* _Assignment_: Return every line of the data below that includes the string "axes".

==*==

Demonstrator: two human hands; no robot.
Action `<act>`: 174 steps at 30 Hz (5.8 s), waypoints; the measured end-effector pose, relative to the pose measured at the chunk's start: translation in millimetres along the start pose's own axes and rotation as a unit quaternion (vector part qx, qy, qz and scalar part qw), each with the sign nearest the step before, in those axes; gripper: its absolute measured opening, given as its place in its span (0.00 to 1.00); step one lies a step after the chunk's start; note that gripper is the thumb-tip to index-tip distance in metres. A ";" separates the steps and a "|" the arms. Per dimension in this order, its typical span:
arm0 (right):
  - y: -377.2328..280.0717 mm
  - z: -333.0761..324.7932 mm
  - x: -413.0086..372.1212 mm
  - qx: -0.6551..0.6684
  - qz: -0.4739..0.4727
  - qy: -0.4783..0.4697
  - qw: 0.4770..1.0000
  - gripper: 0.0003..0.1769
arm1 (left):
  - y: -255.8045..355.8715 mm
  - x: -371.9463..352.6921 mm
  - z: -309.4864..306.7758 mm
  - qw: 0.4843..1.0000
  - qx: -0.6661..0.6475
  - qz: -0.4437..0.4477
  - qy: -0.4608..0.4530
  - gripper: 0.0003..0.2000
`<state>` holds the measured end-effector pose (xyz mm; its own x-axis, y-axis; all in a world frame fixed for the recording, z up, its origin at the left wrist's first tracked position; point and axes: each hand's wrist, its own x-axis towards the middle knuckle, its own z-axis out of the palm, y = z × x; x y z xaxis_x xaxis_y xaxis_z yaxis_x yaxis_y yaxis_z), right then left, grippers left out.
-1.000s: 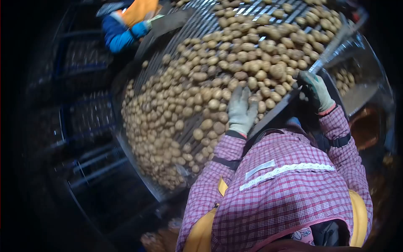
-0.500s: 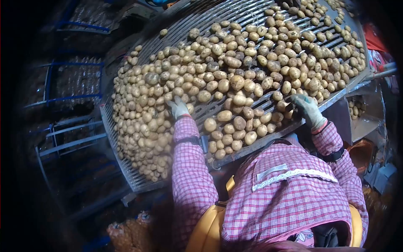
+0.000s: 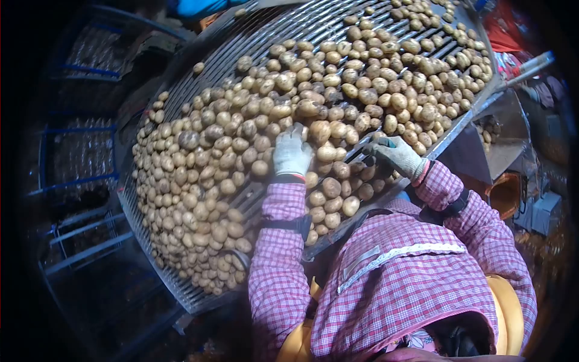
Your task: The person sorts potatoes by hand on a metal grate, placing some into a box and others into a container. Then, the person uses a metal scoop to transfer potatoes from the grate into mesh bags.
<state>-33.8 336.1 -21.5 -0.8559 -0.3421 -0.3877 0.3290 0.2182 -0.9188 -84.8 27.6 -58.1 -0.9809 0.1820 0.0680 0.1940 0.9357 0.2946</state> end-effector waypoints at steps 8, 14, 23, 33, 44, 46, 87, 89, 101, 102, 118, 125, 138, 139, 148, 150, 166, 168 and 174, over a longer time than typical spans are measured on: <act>-26.5 -66.5 48.9 -0.091 0.024 0.130 0.987 0.20 | 33.7 36.9 -16.2 0.965 0.093 -0.112 -0.220 0.25; -21.6 -61.2 127.0 -0.347 0.027 0.070 0.935 0.28 | 41.2 -4.8 -20.1 0.953 -0.117 -0.231 -0.157 0.30; -26.7 -49.7 87.9 -0.003 -0.003 -0.081 0.997 0.27 | 68.1 -29.7 -46.5 0.485 -0.796 -0.362 0.004 0.26; 40.9 -95.2 45.1 -0.110 -0.343 -0.024 0.933 0.20 | 150.3 -1.8 -32.4 0.928 -0.339 -0.143 0.057 0.23; 73.8 -228.4 -96.8 0.539 0.092 0.192 0.815 0.29 | 107.0 -31.9 49.0 0.985 -0.056 -0.162 0.033 0.35; 83.0 -239.6 -121.8 0.538 0.079 0.227 0.808 0.31 | 126.2 -24.0 38.4 0.980 -0.077 -0.184 0.028 0.32; -21.2 -115.8 4.4 0.160 0.096 -0.190 0.964 0.15 | 80.0 -195.9 -41.6 0.927 -0.028 -0.366 0.073 0.40; -4.7 -29.1 24.9 -0.011 -0.134 -0.431 0.892 0.17 | 63.4 -219.5 -11.6 0.929 -0.086 -0.360 -0.002 0.41; -30.1 14.4 45.2 -0.154 0.174 -0.407 0.883 0.25 | 105.4 -43.3 41.5 0.936 -0.255 -0.231 0.073 0.42; -22.9 7.1 47.1 -0.123 0.157 -0.382 0.902 0.24 | 109.5 -31.5 44.4 0.937 -0.261 -0.230 0.041 0.42; 5.9 -39.4 22.3 -0.054 0.029 -0.243 0.968 0.37 | 130.6 10.6 60.6 0.968 -0.171 -0.180 0.034 0.49; 17.4 -80.1 55.9 -0.073 0.001 -0.223 0.972 0.38 | 172.1 83.5 92.0 0.950 -0.254 -0.175 0.055 0.46; 14.8 -263.6 112.5 -0.062 0.018 -0.020 0.998 0.26 | 295.4 268.7 127.4 0.976 -0.213 -0.043 -0.031 0.43; 3.7 -272.5 111.1 -0.079 0.039 -0.011 0.996 0.26 | 299.2 275.3 130.7 0.983 -0.182 -0.006 -0.038 0.41; 7.9 -219.8 105.8 0.053 -0.036 0.055 0.996 0.17 | 157.0 101.4 44.4 0.874 -0.401 -0.150 0.228 0.27; 28.4 -186.8 114.0 0.020 -0.124 0.035 0.991 0.15 | 70.1 42.6 16.7 0.940 -0.137 -0.232 0.208 0.30; -14.9 -146.8 186.0 -0.043 0.144 -0.098 0.984 0.15 | -26.9 67.6 -3.2 0.892 0.093 -0.428 0.111 0.42; 10.2 -143.7 199.5 0.103 0.197 -0.039 0.974 0.15 | -14.8 94.3 -9.3 0.905 0.076 -0.417 0.019 0.41; 40.9 -160.4 208.4 -0.088 0.109 -0.009 0.990 0.16 | 56.4 184.3 23.0 0.941 -0.123 -0.310 0.061 0.42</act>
<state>-262.6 420.3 -127.9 -0.7647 -0.2848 -0.5780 0.4289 0.4444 -0.7865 -254.8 120.9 -50.8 -0.9004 -0.4265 -0.0852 -0.4047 0.7498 0.5235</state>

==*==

* _Solution for this task_:
Action `<act>`: 174 steps at 30 Hz (5.8 s), waypoints; the measured end-effector pose, relative to the pose measured at the chunk's start: translation in millimetres along the start pose's own axes and rotation as a unit quaternion (vector part qx, qy, qz and scalar part qw), each with the sign nearest the step before, in those axes; gripper: its absolute measured opening, given as its place in its span (0.00 to 1.00); step one lies a step after the chunk's start; note that gripper is the thumb-tip to index-tip distance in metres. A ";" separates the steps and a "|" the arms. Per dimension in this order, its typical span:
`<state>` holds the measured end-effector pose (xyz mm; its own x-axis, y-axis; all in a world frame fixed for the recording, z up, its origin at the left wrist's first tracked position; point and axes: each hand's wrist, its own x-axis towards the middle knuckle, its own z-axis out of the palm, y = z × x; x y z xaxis_x xaxis_y xaxis_z yaxis_x yaxis_y yaxis_z), right then left, grippers left out.

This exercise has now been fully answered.